## [AVAILABLE DATA]
==*==

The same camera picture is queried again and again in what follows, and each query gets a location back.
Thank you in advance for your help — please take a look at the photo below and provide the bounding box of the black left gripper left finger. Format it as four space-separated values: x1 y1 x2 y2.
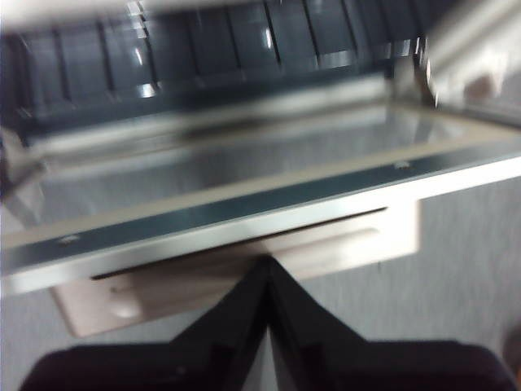
18 256 270 391

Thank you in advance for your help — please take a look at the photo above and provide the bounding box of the metal wire oven rack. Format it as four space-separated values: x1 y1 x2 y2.
7 0 408 107

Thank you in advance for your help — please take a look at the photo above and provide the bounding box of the white glass oven door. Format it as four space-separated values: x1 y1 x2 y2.
0 101 521 339

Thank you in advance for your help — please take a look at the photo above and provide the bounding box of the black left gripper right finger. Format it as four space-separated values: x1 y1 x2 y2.
270 257 518 391

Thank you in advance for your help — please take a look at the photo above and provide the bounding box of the beige oven knob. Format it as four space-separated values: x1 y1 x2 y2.
463 68 510 99

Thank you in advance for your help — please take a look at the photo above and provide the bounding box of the white toaster oven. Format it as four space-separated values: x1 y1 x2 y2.
0 0 521 339

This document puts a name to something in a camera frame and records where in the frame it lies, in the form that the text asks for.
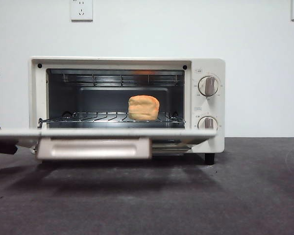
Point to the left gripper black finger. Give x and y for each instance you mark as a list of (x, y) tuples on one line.
[(2, 147)]

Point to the cream oven control knob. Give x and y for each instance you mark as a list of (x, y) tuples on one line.
[(207, 123), (208, 86)]

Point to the golden bread loaf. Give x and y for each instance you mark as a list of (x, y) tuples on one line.
[(144, 107)]

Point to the cream Toshiba toaster oven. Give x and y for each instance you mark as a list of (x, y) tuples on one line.
[(212, 107)]

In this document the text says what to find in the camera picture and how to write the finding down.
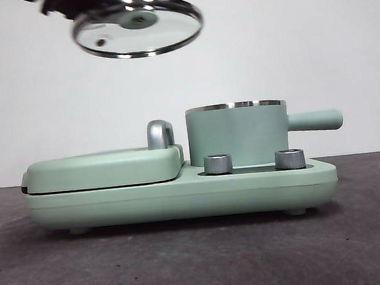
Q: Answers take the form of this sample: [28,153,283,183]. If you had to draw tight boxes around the silver control knob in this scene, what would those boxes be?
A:
[273,147,307,172]
[202,152,234,176]

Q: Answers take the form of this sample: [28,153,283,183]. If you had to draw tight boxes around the mint green breakfast machine base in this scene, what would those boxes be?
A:
[22,147,342,240]

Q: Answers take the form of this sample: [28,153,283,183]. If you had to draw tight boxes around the silver griddle cover handle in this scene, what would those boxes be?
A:
[145,118,178,151]

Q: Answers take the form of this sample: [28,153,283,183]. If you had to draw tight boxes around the mint green pot with handle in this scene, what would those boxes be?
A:
[184,92,347,171]

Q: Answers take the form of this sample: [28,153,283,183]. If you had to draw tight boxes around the black control panel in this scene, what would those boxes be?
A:
[198,161,316,179]

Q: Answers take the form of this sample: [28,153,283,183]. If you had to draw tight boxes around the mint green griddle cover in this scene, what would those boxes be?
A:
[18,142,188,197]

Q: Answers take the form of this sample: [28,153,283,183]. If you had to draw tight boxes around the glass lid with green knob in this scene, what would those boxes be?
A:
[68,0,208,64]

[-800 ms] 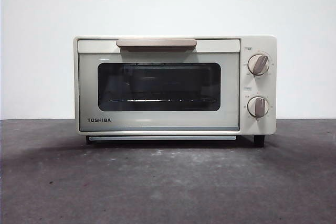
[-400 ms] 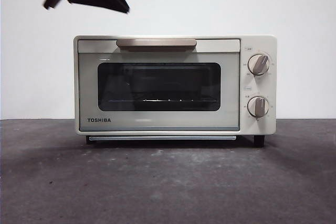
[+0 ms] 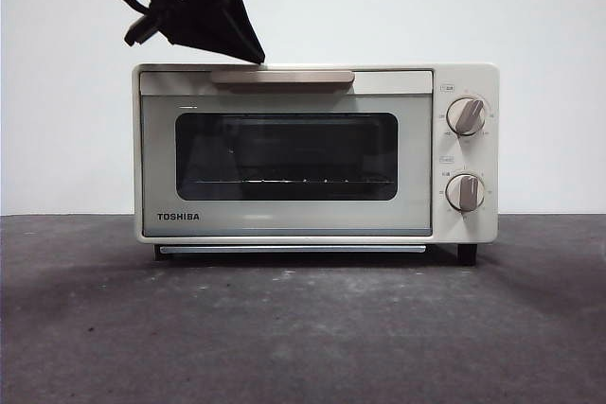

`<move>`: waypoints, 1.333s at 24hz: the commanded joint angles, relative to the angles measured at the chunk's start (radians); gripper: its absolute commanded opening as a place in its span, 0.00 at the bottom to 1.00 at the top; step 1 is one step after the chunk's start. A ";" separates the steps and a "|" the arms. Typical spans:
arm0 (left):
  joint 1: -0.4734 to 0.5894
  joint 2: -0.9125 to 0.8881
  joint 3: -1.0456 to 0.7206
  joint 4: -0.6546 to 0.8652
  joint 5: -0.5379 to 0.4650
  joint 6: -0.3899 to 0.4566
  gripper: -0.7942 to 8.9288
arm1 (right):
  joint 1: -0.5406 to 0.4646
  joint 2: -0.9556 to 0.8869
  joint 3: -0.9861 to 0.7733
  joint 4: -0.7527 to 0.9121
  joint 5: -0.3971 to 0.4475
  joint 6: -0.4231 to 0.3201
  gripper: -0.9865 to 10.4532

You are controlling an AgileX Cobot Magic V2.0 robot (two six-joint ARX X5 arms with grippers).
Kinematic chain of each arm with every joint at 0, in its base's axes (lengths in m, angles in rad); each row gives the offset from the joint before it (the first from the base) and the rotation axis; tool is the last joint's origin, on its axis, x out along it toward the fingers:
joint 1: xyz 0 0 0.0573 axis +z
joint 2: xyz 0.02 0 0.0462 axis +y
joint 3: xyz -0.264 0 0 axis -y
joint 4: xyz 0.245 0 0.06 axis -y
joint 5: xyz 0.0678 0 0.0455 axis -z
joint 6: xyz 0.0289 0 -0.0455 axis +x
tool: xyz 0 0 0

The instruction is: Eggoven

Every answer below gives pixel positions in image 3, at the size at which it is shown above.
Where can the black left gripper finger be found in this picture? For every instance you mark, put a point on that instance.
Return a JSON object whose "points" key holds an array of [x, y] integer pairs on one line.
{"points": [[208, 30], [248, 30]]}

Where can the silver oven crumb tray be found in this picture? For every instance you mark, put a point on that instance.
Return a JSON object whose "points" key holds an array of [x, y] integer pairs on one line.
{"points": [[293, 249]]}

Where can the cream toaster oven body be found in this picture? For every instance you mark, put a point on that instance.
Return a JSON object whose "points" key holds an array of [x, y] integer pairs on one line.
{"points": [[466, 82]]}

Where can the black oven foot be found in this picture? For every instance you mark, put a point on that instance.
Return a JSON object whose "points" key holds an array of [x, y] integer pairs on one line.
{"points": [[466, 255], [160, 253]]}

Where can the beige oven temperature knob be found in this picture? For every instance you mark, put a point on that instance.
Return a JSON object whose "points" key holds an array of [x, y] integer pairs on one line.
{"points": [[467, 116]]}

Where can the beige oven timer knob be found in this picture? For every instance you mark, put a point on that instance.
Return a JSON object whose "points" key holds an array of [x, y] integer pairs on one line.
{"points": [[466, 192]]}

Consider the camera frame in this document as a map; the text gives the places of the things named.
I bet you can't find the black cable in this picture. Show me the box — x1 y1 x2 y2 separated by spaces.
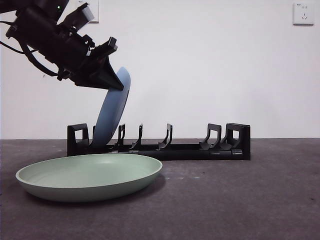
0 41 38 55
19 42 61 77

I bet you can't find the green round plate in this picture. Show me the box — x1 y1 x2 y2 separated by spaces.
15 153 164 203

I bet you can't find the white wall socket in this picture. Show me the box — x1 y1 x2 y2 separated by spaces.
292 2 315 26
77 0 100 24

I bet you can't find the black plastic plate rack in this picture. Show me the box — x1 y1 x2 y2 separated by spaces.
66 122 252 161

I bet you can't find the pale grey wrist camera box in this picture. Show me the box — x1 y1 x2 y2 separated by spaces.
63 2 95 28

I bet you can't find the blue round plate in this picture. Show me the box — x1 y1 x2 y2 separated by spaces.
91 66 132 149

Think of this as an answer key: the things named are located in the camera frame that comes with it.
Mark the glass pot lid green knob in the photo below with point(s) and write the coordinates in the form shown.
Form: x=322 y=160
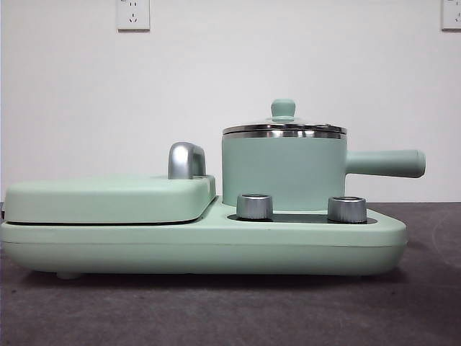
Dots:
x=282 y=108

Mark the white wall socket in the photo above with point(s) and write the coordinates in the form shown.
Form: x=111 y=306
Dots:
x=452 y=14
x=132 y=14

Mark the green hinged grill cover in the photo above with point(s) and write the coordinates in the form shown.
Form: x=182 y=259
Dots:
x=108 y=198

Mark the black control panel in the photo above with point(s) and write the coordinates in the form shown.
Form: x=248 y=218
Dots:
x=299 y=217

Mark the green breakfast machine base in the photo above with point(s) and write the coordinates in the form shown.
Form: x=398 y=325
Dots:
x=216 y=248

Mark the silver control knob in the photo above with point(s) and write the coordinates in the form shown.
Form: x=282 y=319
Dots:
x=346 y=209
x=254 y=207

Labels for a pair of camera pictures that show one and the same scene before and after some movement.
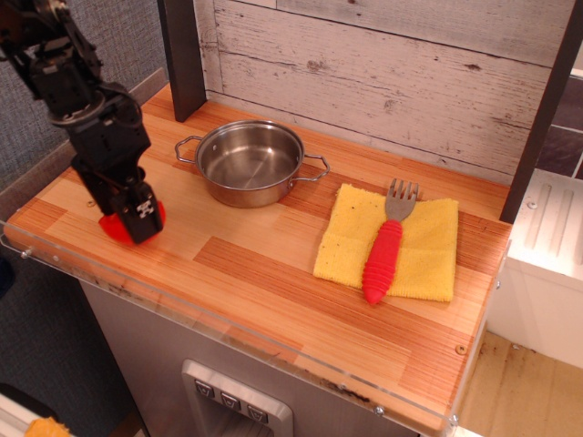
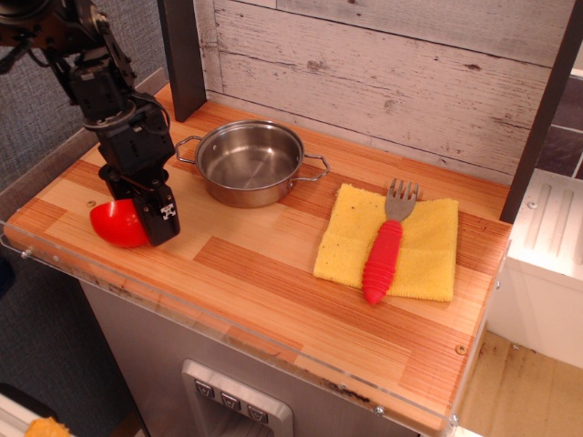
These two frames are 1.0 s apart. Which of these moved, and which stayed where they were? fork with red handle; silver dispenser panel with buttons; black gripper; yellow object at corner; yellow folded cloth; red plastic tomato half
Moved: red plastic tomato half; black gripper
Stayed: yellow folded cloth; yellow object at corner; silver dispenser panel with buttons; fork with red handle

==*==

## [GOAL OF THE EXERCISE]
When a line of the records includes "after", that line belongs in the answer.

## [RESPONSE]
`<move>`: waypoints, 1.333s at 24hz: the commanded joint angles, relative to the angles measured at the chunk's start (radians); gripper: its absolute commanded opening as a place in its span, 0.00 at the bottom to 1.00 at the top; step 1 is one step after the chunk's start. A ";" separates the steps and a "|" the arms. Typical spans:
Labels for a pair of camera pictures that show one and the same scene before and after some movement.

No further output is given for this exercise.